ENTRIES SUPPLIED section start
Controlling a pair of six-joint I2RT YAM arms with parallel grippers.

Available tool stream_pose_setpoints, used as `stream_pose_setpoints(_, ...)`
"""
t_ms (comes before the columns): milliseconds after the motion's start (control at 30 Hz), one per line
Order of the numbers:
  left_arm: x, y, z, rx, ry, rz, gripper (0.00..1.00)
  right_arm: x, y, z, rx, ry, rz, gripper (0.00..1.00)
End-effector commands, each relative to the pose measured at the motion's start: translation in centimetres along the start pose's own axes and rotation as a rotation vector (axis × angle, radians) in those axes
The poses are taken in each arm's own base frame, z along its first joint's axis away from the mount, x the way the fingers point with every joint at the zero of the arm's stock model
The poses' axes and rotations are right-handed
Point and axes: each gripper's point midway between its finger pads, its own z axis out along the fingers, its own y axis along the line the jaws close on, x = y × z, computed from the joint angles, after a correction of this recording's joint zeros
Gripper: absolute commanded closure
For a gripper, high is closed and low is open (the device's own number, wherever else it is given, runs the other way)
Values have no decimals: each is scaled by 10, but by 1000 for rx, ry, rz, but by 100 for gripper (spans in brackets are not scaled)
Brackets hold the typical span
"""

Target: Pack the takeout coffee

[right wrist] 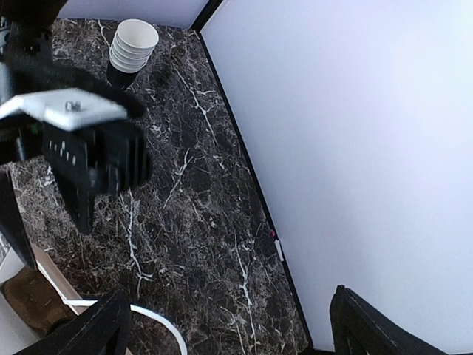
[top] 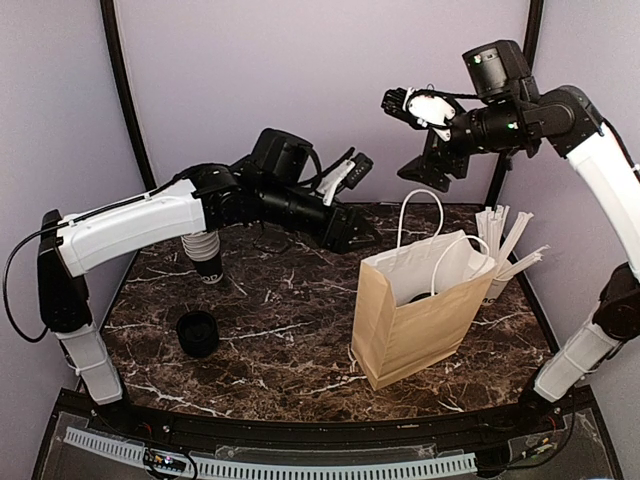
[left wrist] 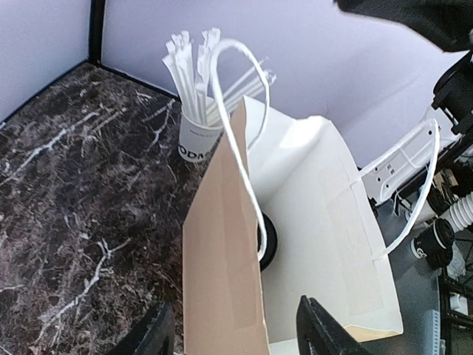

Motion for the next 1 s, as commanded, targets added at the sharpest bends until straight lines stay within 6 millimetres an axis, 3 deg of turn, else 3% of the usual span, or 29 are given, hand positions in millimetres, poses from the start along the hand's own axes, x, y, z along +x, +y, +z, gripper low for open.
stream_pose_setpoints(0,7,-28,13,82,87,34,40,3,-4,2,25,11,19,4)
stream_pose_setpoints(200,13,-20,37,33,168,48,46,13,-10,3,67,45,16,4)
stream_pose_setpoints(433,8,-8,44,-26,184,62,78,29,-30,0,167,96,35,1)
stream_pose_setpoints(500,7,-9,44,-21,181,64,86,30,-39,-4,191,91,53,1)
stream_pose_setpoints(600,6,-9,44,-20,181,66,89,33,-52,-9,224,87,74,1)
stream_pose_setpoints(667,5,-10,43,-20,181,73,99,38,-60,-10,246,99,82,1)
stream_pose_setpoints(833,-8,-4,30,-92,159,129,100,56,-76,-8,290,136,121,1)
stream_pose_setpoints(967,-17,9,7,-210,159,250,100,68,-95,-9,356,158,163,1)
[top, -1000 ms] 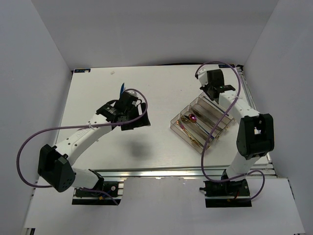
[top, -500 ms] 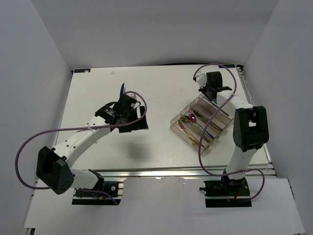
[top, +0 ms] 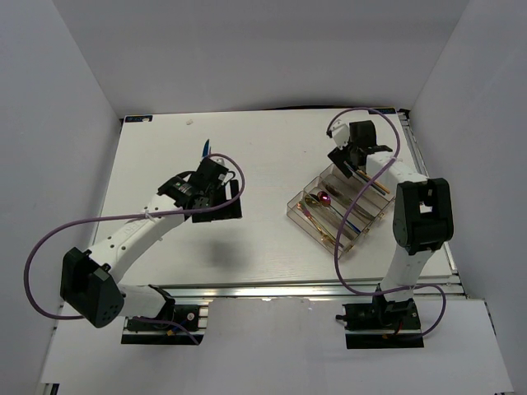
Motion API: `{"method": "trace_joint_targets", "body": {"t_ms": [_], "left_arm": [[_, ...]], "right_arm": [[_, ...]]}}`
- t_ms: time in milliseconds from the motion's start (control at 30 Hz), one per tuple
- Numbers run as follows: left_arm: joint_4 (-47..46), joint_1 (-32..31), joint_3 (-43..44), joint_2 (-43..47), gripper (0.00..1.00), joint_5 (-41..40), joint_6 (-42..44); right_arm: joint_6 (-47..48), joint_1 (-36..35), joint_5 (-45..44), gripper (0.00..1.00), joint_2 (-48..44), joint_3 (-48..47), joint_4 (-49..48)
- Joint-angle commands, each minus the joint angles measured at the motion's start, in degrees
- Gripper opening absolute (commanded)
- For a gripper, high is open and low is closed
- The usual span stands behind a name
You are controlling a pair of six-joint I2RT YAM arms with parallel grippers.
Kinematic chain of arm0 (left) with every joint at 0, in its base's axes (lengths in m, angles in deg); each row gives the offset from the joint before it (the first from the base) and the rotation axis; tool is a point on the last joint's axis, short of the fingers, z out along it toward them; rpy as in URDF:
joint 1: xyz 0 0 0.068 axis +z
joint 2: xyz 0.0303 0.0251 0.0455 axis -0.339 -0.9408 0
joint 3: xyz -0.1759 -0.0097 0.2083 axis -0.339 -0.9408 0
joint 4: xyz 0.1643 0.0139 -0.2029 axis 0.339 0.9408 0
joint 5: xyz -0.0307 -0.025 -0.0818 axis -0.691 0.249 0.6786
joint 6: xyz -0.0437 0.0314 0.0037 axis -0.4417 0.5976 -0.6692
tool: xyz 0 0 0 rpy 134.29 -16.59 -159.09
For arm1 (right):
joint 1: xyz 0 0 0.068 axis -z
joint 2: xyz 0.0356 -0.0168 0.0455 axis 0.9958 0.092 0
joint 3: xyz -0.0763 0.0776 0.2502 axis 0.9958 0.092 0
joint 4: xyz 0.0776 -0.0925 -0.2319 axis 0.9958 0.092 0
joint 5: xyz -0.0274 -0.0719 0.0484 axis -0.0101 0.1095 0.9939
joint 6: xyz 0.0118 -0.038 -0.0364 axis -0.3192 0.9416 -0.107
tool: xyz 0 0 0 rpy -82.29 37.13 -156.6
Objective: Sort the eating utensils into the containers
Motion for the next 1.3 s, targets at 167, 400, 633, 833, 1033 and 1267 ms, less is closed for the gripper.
{"method": "trace_joint_targets", "body": {"t_ms": [167, 400, 633, 833, 1033, 1267], "left_arm": [[2.9, 13.3, 8.3, -4.8, 0.98, -5.7, 4.7], [2.5, 18.2, 22.8, -25.3, 0.93, -3.8, 15.3], [4.2, 19.1, 34.3, -39.4, 0.63, -0.7, 17.7], [3.4, 19.1, 33.3, -43.3, 0.60, 0.6, 18.4], [-1.3, 19.1, 27.7, -43.0, 0.55, 0.9, 19.1], [-2.9, 19.1, 27.0, -45.2, 0.49, 1.9, 19.1]], "right_arm": [[-13.9, -3.7, -6.6, 0.89, -10.2, -13.0, 5.9], [-42.9, -10.8, 11.8, 0.89, -22.3, -10.3, 13.1], [-50.3, -13.5, 22.9, 0.89, -29.0, -0.7, 19.6], [-48.5, -13.6, 20.9, 0.89, -36.2, 7.4, 21.4], [-47.3, -13.6, 20.6, 0.89, -38.5, 8.6, 23.4], [-47.5, -13.5, 21.6, 0.89, -38.5, 6.1, 24.7]]}}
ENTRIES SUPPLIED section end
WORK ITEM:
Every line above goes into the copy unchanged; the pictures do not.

SOLUTION FOR THIS TASK:
Controlling a pair of six-joint I2RT YAM arms with parallel grippers.

Available tool stream_pose_setpoints, used as `stream_pose_setpoints(_, ...)`
"""
t_ms (comes before the columns): milliseconds after the motion's start (control at 30 Hz), one per line
Order of the numbers:
  left_arm: x, y, z, rx, ry, rz, gripper (0.00..1.00)
  right_arm: x, y, z, rx, ry, rz, gripper (0.00..1.00)
End-effector commands, each relative to the pose measured at the motion's start: translation in centimetres along the start pose's own axes and rotation as a rotation vector (axis × angle, radians) in those axes
The poses are taken in each arm's own base frame, z along its first joint's axis away from the mount, x the way the fingers point with every joint at the zero of the arm's stock model
The poses' axes and rotations are right-handed
Point and axes: each gripper's point midway between its finger pads, its own z axis out along the fingers, its own y axis along the line the jaws close on, x = y × z, computed from the joint angles, after a correction of this recording's joint zeros
Gripper: absolute commanded closure
For a gripper, high is closed and low is open (the device's own number, wherever else it is given, runs the other way)
Values have no decimals: each is scaled by 10, but by 1000 for rx, ry, rz, but by 100 for gripper (spans in brackets are not scaled)
Brackets hold the typical span
"""

Target: Pack the takeout coffee

[right wrist] 
[top] 
[left wrist] 

Motion for the next 1 s, as commanded, targets added at the sharpest bends until straight lines stay within 6 millimetres an axis, 3 deg of turn, else 3% of the usual span, or 29 are given, hand positions in millimetres, poses from the start along the hand's own axes, x, y, z along +x, +y, +z, gripper low for open.
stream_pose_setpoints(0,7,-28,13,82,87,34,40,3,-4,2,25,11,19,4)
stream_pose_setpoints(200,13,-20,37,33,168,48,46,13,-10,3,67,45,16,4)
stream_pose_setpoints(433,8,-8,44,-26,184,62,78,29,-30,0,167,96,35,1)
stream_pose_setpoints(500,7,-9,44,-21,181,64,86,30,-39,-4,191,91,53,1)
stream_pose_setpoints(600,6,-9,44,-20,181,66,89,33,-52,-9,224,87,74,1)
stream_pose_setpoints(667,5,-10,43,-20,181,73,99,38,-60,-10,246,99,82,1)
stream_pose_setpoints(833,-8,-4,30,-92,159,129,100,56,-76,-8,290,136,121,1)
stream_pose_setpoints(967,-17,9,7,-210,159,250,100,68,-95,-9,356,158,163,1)
[top, -1000 ms] 
[top, -500 ms] 
[top, +0 ms] 
Motion API: `{"method": "trace_joint_targets", "body": {"t_ms": [_], "left_arm": [[_, ...]], "right_arm": [[_, ...]]}}`
- t_ms: time in milliseconds from the motion's start (control at 30 Hz), one per tuple
- Numbers run as follows: left_arm: joint_4 (-47..46), joint_1 (-32..31), joint_3 (-43..44), joint_2 (-43..47), gripper (0.00..1.00), joint_5 (-41..40), joint_6 (-42..44); right_arm: joint_6 (-47..48), joint_1 (-36..35), joint_5 (-45..44), gripper (0.00..1.00), joint_2 (-48..44), joint_3 (-48..47), joint_4 (-49..48)
- Joint-angle commands, each minus the joint angles measured at the motion's start, in degrees
- Gripper opening absolute (commanded)
- For a gripper, high is open and low is closed
- The usual span stands behind a name
You are controlling a pair of six-joint I2RT YAM arms with parallel grippers.
Kinematic chain of arm0 (left) with every joint at 0, in its base's axes (lengths in m, angles in deg); each row gives the offset from the joint before it (the first from the base) and the rotation axis; tool is a point on the last joint's axis, short of the fingers, z out along it toward them; rpy as in URDF:
joint 1: xyz 0 0 0.068 axis +z
joint 2: xyz 0.0303 0.0251 0.0455 axis -0.339 -0.9408 0
joint 3: xyz -0.1759 -0.0097 0.2083 axis -0.339 -0.9408 0
joint 4: xyz 0.1643 0.0139 -0.2029 axis 0.339 0.9408 0
joint 5: xyz -0.0307 -0.025 -0.0818 axis -0.691 0.249 0.6786
joint 6: xyz -0.0437 0.0314 0.0037 axis -0.4417 0.5976 -0.6692
tool: xyz 0 0 0 rpy 134.29 -16.59 -159.09
For arm1 (right):
joint 1: xyz 0 0 0.068 axis -z
joint 2: xyz 0.0356 -0.0168 0.0455 axis 0.9958 0.092 0
joint 3: xyz -0.0763 0.0776 0.2502 axis 0.9958 0.092 0
joint 4: xyz 0.0776 -0.0925 -0.2319 axis 0.9958 0.092 0
joint 5: xyz -0.0274 -0.0719 0.0484 axis -0.0101 0.1095 0.9939
joint 6: xyz 0.0118 -0.038 -0.0364 axis -0.3192 0.9416 -0.107
tool: xyz 0 0 0 rpy -82.29 37.13 -156.6
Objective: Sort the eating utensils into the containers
Motion for the next 1.3 s, targets at 167, 400, 633, 833, 1033 and 1267 ms, less is closed for the gripper.
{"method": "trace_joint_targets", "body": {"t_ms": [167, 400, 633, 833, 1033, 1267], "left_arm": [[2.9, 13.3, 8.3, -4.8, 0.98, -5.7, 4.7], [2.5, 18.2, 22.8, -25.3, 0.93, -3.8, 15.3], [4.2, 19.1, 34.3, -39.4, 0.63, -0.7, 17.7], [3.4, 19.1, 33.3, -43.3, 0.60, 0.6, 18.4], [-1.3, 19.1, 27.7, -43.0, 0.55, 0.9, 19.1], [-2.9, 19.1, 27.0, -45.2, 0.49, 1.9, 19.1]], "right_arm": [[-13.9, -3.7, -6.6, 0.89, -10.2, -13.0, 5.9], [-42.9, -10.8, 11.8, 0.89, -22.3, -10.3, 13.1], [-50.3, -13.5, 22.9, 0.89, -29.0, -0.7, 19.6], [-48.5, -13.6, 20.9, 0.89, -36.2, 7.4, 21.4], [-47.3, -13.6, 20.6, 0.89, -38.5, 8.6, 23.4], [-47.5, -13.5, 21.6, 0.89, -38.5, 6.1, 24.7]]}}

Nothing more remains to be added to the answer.